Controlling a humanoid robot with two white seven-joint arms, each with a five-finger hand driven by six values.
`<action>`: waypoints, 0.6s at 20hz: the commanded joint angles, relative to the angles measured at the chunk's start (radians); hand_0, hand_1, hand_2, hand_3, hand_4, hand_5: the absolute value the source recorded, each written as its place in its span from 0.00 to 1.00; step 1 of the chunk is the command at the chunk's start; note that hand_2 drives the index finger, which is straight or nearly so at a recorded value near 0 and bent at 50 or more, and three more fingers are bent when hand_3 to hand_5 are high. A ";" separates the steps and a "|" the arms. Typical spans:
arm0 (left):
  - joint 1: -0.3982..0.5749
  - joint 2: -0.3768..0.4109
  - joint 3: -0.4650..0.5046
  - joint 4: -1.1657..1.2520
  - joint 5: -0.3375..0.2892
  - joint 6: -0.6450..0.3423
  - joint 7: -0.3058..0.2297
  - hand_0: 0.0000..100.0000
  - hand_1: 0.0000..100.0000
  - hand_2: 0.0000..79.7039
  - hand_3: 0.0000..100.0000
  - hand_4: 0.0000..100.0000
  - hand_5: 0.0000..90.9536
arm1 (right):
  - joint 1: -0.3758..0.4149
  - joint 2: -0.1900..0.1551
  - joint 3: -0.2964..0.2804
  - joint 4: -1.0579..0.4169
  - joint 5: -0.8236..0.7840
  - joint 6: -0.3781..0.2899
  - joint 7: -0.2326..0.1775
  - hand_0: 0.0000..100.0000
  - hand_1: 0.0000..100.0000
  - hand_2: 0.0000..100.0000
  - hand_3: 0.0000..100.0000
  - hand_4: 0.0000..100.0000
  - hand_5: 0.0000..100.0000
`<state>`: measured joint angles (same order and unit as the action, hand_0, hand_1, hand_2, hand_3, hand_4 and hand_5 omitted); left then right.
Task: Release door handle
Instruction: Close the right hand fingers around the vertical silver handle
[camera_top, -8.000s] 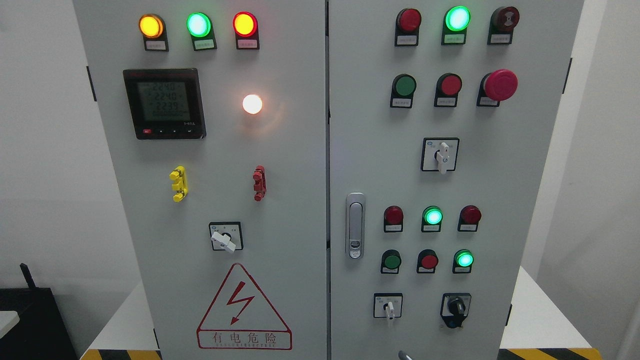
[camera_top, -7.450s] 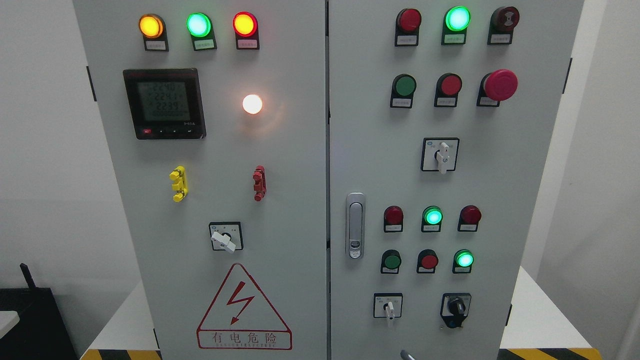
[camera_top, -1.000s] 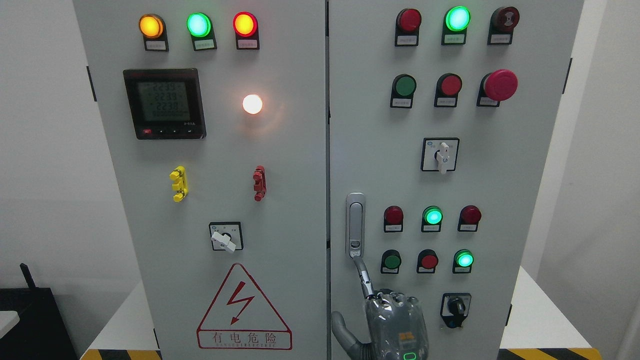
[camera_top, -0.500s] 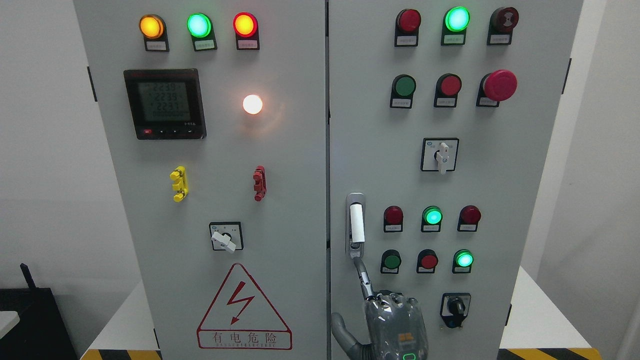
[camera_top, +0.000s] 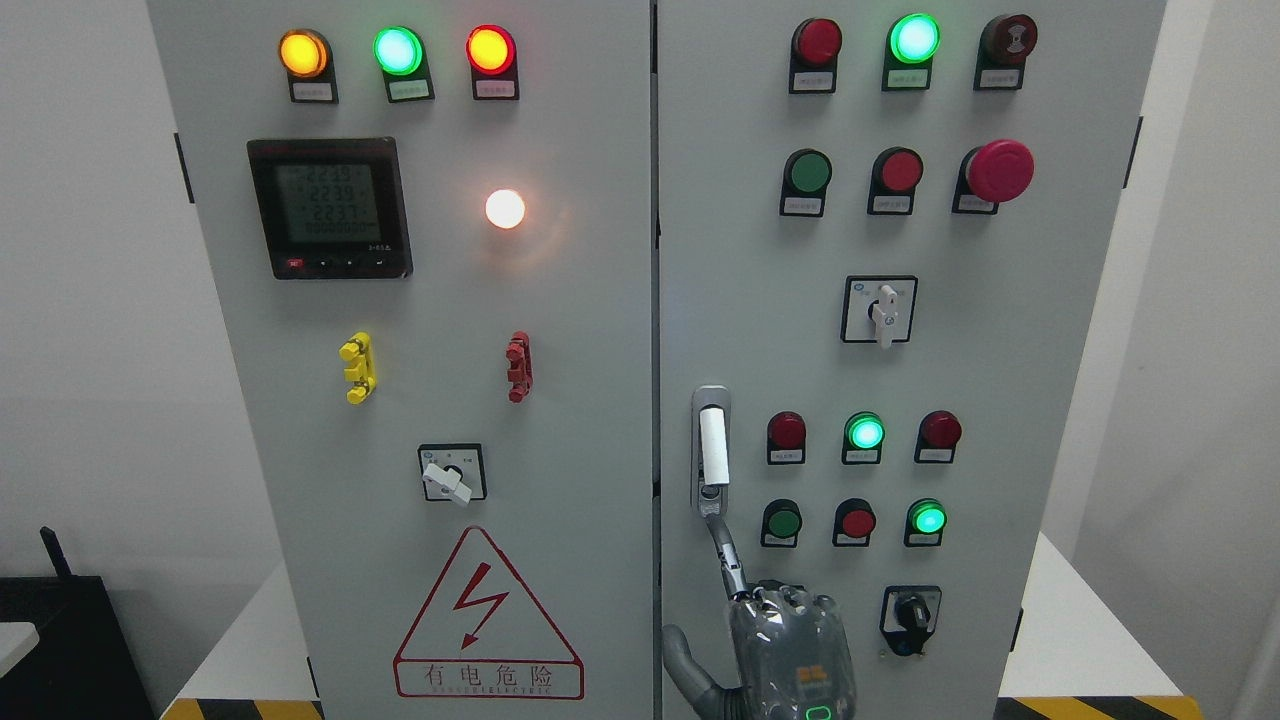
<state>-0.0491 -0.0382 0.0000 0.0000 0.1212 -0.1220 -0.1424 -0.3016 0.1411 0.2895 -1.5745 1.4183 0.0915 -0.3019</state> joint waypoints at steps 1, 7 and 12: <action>0.000 0.000 0.011 0.017 0.000 0.001 0.000 0.12 0.39 0.00 0.00 0.00 0.00 | -0.014 0.000 -0.007 -0.013 -0.001 -0.003 -0.016 0.36 0.30 0.00 1.00 0.96 1.00; 0.000 0.000 0.011 0.017 0.000 -0.001 0.000 0.12 0.39 0.00 0.00 0.00 0.00 | -0.010 0.000 -0.007 -0.035 -0.001 -0.004 -0.017 0.36 0.30 0.00 1.00 0.96 1.00; 0.000 0.000 0.011 0.017 0.000 0.001 0.000 0.12 0.39 0.00 0.00 0.00 0.00 | 0.008 0.000 -0.001 -0.041 0.001 -0.019 -0.039 0.36 0.30 0.00 1.00 0.96 1.00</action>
<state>-0.0491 -0.0383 0.0000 0.0000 0.1212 -0.1220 -0.1424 -0.3074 0.1413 0.2856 -1.5948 1.4178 0.0819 -0.3297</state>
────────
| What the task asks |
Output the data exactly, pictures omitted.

| Answer box |
Controlling a humanoid robot with two white seven-joint arms, each with a five-finger hand driven by six values.
`<action>`: waypoints, 0.6s at 20hz: the commanded joint angles, relative to the angles measured at the chunk's start (radians); hand_0, hand_1, hand_2, hand_3, hand_4, hand_5: the absolute value the source recorded, each written as its place in its span from 0.00 to 1.00; step 1 of the chunk is the command at the chunk's start; note that hand_2 drives the index finger, which is straight or nearly so at a recorded value near 0 and bent at 50 or more, and three more fingers are bent when hand_3 to hand_5 are high. A ";" separates the steps and a "|" the arms. Typical spans:
arm0 (left):
  - joint 1: -0.3982..0.5749
  - joint 2: -0.3768..0.4109
  - joint 3: -0.4650..0.5046
  - joint 4: -1.1657..1.2520
  - joint 5: -0.3375..0.2892
  - joint 6: -0.6450..0.3423
  - joint 7: -0.3058..0.2297
  - hand_0: 0.0000..100.0000
  - hand_1: 0.0000..100.0000
  - hand_2: 0.0000..79.7039
  - hand_3: 0.0000..100.0000
  - hand_4: 0.0000..100.0000
  - hand_5: 0.0000..90.9536
arm1 (right):
  - joint 1: -0.3758..0.4149
  - joint 2: -0.1900..0.1551
  - joint 3: -0.2964..0.2804
  - joint 4: -1.0579..0.4169
  - joint 5: -0.8236..0.7840
  - joint 6: -0.3781..0.2899
  - joint 7: -0.2326..0.1775
  - hand_0: 0.0000..100.0000
  - hand_1: 0.0000..100.0000
  - hand_2: 0.0000..100.0000
  - hand_3: 0.0000..100.0000
  - hand_4: 0.0000..100.0000
  - hand_5: 0.0000..100.0000
`<state>`: measured joint angles (same order and unit as the action, hand_0, hand_1, hand_2, hand_3, hand_4 and hand_5 omitted); left then right.
Task: Release door handle
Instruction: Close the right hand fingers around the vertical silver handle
[camera_top, -8.000s] 
[camera_top, -7.450s] 
[camera_top, -1.000s] 
[camera_top, -0.500s] 
[camera_top, +0.000s] 
<state>-0.0491 -0.0382 0.0000 0.0000 0.1212 -0.1220 -0.1424 -0.3016 0.1411 0.2895 -1.5745 1.4183 0.0915 -0.3019</state> joint waypoints at steps 1, 7 and 12: <action>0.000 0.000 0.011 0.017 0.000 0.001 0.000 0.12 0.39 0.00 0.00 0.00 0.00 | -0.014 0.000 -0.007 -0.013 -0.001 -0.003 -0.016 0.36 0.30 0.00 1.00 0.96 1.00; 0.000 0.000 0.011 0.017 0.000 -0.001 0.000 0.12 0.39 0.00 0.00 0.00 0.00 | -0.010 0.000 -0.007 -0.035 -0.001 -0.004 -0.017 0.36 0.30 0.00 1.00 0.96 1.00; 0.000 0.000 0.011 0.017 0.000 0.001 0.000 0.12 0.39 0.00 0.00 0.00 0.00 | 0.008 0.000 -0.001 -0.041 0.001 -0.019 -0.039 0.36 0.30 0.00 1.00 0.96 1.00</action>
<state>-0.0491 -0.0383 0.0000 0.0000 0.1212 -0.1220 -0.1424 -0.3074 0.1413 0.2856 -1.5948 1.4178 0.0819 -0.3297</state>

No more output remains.